As a character, Tatsuya Suou has been positively received by critics and fans across his two major appearances in the Persona 2 duology. Writing for RPGFan, Neal Chandran remarked that "he fits the mute lead role quite well, as he is a private person". He further praises his characterization as being distinct from other examples of silent protagonists in the JRPG genre, exclaiming, "...unlike many angsty teens, Tatsuya is surprisingly likeable, pretty sociable, and many of his actions show strength of character". In his review of Innocent Sin's remake for PlayStation Portable, IGNs Vince Ingenito commented that Tatsuya's characterization, among the other playable characters, "creates a serious commentary on the average person's willingness to believe anything they see or hear while making teenage ennui manifest in tangibly dangerous ways", while also likening the game's overall narrative and portrayal of its characters, to an episode of the television series Buffy the Vampire Slayer (1997-2003). RPGamer.com compared Tatsuya's character and relationship with the ones from Lunar due to their dysfunctional relationships and tragic stories with Tatsuya learning through his tragedy.
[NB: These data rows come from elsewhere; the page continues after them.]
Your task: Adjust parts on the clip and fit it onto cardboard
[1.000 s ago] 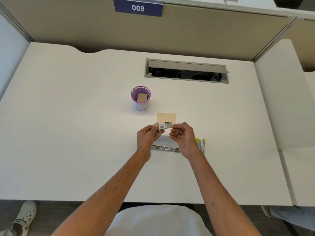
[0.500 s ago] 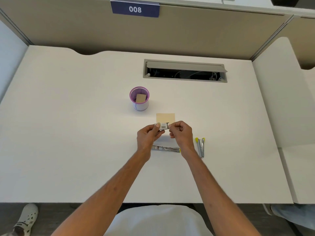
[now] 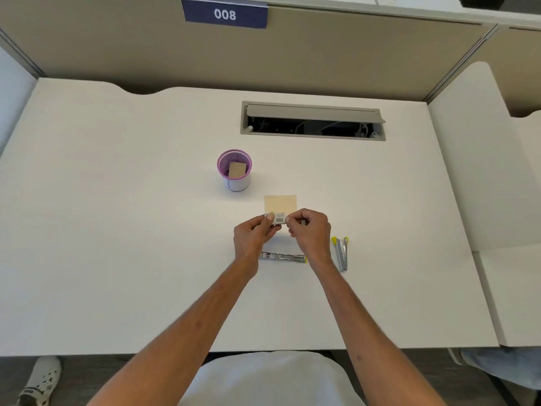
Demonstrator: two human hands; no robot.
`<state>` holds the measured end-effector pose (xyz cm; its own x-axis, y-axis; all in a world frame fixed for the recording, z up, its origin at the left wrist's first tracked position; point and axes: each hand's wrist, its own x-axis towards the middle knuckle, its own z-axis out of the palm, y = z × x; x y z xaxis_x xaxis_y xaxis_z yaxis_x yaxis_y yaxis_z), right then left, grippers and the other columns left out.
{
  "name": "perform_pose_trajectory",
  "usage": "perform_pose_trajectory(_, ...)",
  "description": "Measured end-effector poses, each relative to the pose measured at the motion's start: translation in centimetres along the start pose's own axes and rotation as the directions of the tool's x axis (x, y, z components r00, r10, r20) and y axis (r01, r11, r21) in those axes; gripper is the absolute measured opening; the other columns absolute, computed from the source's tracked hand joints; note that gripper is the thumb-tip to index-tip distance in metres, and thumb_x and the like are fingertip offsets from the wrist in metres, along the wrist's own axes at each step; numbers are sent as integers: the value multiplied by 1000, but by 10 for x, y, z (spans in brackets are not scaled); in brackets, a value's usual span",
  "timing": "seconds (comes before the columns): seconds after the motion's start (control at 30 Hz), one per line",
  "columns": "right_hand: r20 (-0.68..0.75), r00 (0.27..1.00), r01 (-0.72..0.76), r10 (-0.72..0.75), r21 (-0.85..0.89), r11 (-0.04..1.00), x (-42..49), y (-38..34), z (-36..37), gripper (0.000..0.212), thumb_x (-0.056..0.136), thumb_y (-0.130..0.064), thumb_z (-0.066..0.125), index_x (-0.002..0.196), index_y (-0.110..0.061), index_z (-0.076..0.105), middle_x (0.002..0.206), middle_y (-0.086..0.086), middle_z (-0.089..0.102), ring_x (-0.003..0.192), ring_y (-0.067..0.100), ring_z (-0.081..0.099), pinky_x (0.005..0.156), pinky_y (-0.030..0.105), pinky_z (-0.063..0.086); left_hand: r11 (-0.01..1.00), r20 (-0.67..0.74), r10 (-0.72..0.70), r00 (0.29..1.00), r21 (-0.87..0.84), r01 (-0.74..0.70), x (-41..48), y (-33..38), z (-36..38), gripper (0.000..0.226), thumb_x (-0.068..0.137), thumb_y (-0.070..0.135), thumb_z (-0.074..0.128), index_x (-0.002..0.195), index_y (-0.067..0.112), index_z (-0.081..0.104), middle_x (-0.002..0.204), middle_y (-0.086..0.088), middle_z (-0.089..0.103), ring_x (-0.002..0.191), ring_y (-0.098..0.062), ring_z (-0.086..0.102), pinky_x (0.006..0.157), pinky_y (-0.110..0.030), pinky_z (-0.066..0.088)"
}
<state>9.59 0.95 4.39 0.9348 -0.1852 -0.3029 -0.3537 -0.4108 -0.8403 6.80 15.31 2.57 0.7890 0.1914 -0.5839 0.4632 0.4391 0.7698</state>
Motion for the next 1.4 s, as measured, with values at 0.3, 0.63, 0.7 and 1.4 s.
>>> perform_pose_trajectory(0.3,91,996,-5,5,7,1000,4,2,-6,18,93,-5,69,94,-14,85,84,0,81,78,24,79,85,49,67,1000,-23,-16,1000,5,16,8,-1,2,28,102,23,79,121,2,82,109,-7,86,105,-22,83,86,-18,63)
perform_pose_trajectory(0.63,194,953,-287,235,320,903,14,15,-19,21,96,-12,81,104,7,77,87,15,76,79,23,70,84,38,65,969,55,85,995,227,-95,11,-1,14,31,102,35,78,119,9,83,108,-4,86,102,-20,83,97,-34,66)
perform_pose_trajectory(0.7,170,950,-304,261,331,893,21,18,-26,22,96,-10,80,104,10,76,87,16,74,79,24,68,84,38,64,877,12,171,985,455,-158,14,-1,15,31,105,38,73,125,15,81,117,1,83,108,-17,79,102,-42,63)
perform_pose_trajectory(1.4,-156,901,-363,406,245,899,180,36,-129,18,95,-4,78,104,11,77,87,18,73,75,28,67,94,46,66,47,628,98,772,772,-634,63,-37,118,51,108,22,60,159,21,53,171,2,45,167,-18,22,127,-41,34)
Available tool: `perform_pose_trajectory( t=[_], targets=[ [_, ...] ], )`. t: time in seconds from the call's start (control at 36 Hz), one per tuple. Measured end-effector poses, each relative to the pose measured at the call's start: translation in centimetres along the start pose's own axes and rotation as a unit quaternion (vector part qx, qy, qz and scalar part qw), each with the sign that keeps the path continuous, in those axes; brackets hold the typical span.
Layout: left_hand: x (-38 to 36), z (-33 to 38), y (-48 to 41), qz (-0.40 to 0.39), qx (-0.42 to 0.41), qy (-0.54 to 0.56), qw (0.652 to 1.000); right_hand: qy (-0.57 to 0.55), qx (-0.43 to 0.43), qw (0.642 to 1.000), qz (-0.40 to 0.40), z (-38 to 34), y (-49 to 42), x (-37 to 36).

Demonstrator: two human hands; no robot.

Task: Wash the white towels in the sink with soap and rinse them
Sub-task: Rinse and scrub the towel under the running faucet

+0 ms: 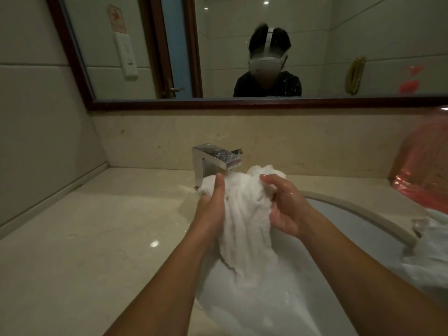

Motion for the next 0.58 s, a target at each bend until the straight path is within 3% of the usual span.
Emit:
perform_pose_trajectory(
  t=[0.06,0.17,0.28,0.42,0.5,0.53,0.58],
  targets=[
    [0.5,0.4,0.1,0.033,-0.019,0.040,0.998,0.079,-0.029,0.996,-0.026,0.2,0.1,0.1],
    [1.2,0.9,-0.2,0.072,-0.095,0.063,0.991,0.263,-0.074,0.962,0.016,0.1,0.2,1.7],
    [1.5,1.2,0.9,0.083,-0.123,0.011,0.989,0.386,-0.013,0.918,0.089,-1.8,0.1,2.3],
    [3.6,1.9,2.7,0.136,-0.154,0.007,0.979,0.483,0.072,0.867,0.098,-3.2,0.3,2.1],
    [5.1,2.6,3.4,0.162,-0.212,-0.014,0.964,0.528,0.066,0.845,0.052,-3.3,0.2,1.7],
    [5.3,2.8,3.6,0.161,-0.229,-0.038,0.959,0.571,0.051,0.819,0.026,-3.1,0.2,1.2],
    [5.3,3.0,3.3,0.144,-0.245,-0.102,0.953,0.685,0.016,0.728,-0.022,-2.3,0.2,0.4]
  ],
)
Point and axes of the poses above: each hand's wrist, its own y-axis away from the middle knuckle, its own x-axis out of the back of the hand, z = x × y, the point moved 6 cm from there along -y, towards the middle knuckle, and after that the axes turned 10 degrees about x, right-handed, at the moved point
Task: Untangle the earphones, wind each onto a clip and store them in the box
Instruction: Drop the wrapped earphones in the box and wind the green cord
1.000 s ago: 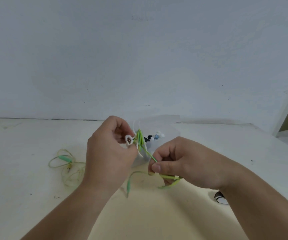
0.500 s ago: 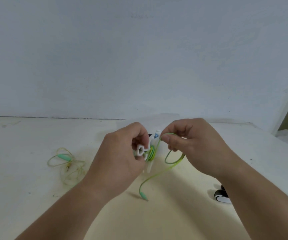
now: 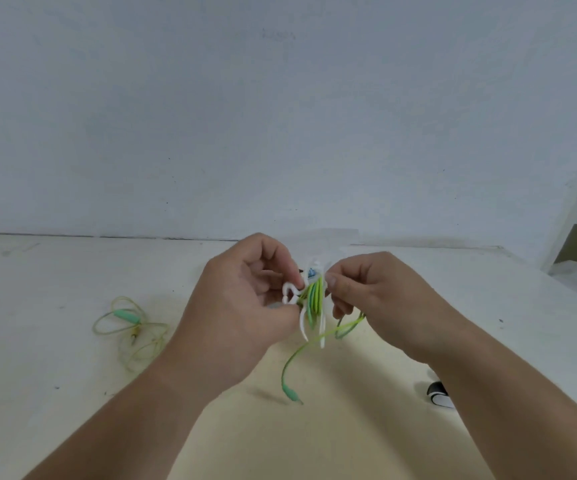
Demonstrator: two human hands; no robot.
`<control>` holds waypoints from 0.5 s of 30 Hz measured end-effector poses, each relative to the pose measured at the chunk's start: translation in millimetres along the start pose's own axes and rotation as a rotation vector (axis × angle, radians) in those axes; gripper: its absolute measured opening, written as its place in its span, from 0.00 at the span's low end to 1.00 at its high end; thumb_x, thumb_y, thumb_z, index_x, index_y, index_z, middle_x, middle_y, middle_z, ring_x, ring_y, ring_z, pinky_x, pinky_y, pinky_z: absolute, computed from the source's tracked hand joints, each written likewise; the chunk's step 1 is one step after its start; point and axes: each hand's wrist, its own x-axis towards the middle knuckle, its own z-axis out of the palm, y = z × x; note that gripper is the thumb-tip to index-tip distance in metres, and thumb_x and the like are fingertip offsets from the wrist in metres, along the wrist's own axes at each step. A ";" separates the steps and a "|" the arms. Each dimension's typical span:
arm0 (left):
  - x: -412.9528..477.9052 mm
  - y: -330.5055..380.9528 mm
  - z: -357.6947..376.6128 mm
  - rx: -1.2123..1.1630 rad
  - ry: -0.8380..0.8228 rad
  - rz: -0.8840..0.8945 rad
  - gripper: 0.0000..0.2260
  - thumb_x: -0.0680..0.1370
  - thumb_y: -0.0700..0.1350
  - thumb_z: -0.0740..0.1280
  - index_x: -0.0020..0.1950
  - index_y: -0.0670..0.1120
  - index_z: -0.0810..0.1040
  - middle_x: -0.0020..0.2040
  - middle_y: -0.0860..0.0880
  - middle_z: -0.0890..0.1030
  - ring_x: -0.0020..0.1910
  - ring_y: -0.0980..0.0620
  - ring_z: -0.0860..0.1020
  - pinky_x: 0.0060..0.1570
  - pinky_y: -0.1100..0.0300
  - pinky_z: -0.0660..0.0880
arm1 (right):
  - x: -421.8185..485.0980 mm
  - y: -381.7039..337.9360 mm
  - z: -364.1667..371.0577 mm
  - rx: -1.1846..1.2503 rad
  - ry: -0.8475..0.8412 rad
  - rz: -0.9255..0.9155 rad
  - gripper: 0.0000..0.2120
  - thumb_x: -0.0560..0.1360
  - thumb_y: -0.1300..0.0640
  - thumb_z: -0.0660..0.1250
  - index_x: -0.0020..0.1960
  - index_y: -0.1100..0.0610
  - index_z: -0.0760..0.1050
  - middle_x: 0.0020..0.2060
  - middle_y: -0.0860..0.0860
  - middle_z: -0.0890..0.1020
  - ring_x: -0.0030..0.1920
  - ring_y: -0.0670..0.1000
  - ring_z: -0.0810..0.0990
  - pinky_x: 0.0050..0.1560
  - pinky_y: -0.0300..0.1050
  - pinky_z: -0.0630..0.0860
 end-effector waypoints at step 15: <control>3.6 -8.7 -8.4 0.522 0.352 0.206 0.22 0.66 0.28 0.71 0.46 0.56 0.82 0.45 0.54 0.81 0.44 0.54 0.82 0.49 0.54 0.81 | -9.0 -5.5 11.0 -0.139 -0.432 -0.130 0.06 0.79 0.57 0.69 0.48 0.50 0.85 0.45 0.41 0.84 0.49 0.40 0.81 0.57 0.40 0.76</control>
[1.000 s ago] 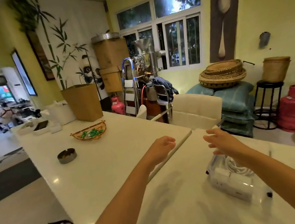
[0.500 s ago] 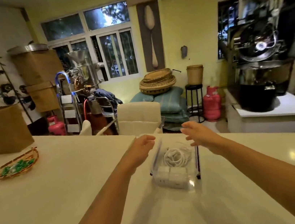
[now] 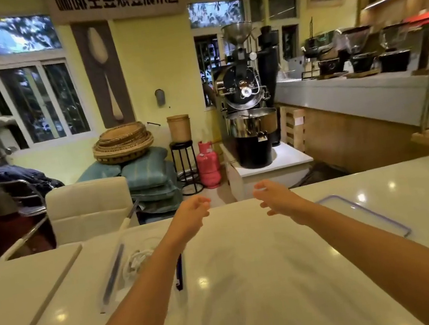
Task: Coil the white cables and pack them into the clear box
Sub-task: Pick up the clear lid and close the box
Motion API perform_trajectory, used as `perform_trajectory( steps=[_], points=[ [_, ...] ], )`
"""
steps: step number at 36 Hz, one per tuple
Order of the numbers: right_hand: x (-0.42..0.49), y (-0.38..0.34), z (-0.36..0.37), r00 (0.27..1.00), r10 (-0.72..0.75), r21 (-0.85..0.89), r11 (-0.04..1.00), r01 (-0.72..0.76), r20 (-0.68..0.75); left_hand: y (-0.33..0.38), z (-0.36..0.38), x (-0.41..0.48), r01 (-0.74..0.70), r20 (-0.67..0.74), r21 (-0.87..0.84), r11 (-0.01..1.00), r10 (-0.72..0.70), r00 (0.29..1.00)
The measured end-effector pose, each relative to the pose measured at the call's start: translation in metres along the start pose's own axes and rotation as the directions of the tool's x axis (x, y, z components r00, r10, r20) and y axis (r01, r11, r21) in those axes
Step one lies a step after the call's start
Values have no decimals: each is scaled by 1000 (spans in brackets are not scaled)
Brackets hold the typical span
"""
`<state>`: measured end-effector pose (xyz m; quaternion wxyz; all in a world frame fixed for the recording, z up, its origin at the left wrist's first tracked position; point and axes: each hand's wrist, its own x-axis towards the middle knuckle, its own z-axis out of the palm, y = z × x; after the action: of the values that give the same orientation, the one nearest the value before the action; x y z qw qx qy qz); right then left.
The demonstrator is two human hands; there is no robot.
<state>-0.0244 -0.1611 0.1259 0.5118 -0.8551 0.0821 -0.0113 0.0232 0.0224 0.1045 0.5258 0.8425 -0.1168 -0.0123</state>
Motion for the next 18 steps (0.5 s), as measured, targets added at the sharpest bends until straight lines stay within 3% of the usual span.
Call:
perform_trajectory(
  steps=[11,18],
  points=[
    [13,71,-73,978,140,-80,985,-154,-155,20,92,29,73,232,-80,994,-53,971],
    [12,113,-124,944,209,-125,961,-246,-255,28,149,44,90,328,6,996,-87,941]
  ],
)
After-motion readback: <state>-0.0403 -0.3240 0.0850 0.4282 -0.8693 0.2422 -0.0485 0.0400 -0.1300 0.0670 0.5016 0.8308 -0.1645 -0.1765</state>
The gameplay was praised by Bartholow, calling the Persona system "Surprisingly simple and well balanced", and admired the game's polish despite its limited use of the PlayStation hardware. Ingenito found the gameplay entertaining, saying that it would appeal to fans of the Pokémon series due to its Persona-collecting mechanic. Famitsu, reviewing the original, said that the general gameplay was "quite orthodox", but found the battle system stood out from other RPGs and praised the Rumor system's story and gameplay role. Chandran found many parts of the gameplay enjoyable despite noting the lack of its sequel's more autonomous Fusion Spells, saying that "had loads of fun playing [Innocent Sin]." Welhouse was generally less enthusiastic in his review of the PSP remake, citing the battles as slow and dungeons as boring.

The original audio was lauded by Bartholow, stating the voice acting "[added] dimension to the already-excellent characterizations", and called the music "almost always appropriate and exciting" with its blending of rock and techno music genres. Ingenito was less positive about the voice acting for the remake, but generally praised the music. Chandran generally praised the music, although noting that some of the game's looped themes were repetitive. He also called the voice acting "generally pretty good", despite finding Tatsuya and Maya's inconsistent.

One of the Famitsu reviewers for the PSP remake was a little critical, saying that long load times when entering battles and the lack of guidance were among minor things that "niggled me". Despite this, features such as the ability to switch soundtracks and the Theatre Mode were praised. Petit was highly critical of the remake, citing the gameplay as "Tedious [and] repetitive", referred to the Rumor system as "dull", and generally felt that the game had not aged well. Ingenito also noted long loading times, along with a very high encounter rate and low-quality graphics carried over from the original. McCarroll commented that many of the remake's faults stemmed from the expectations for an RPG when the original was released. Welhouse shared multiple criticisms with other reviewers, despite generally enjoying the experience.

Aggregate score
| Aggregator | Score |  |
| PS | PSP |
| Metacritic | - | 75/100 (25 reviews) |

Review scores
| Publication | Score |  |
| PS | PSP |
| Famitsu | 9/10, 8/10, 8/10, 8/10 | 7/10, 7/10, 8/10, 7/10 |
| GameSpot | 9.2/10 | 5/10 |
| IGN |  | 8/10 |
| RPGamer |  | 3.5/5 |
| RPGFan | 96% | 78% |

==Legacy==
During the development of Innocent Sin, the writer Tadashi Satomi felt that the story needed an alternate viewpoint to that of the main hero. This formed the basis for Persona 2: Eternal Punishment. Localized for the west, Eternal Punishment was released in 2000 in Japan and North America. The game, along with Eternal Punishment, received a spin-off manga titled , featuring new characters from Seven Sisters. Its 2011 reprint featured new content connecting the manga to Innocent Sin. In 2007, Atlus and Bbmf created and published a mobile version of Innocent Sin. Titled , it carried over the crucial systems of Innocent Sin, including the Persona and Rumor systems, while tailoring them for a mobile format.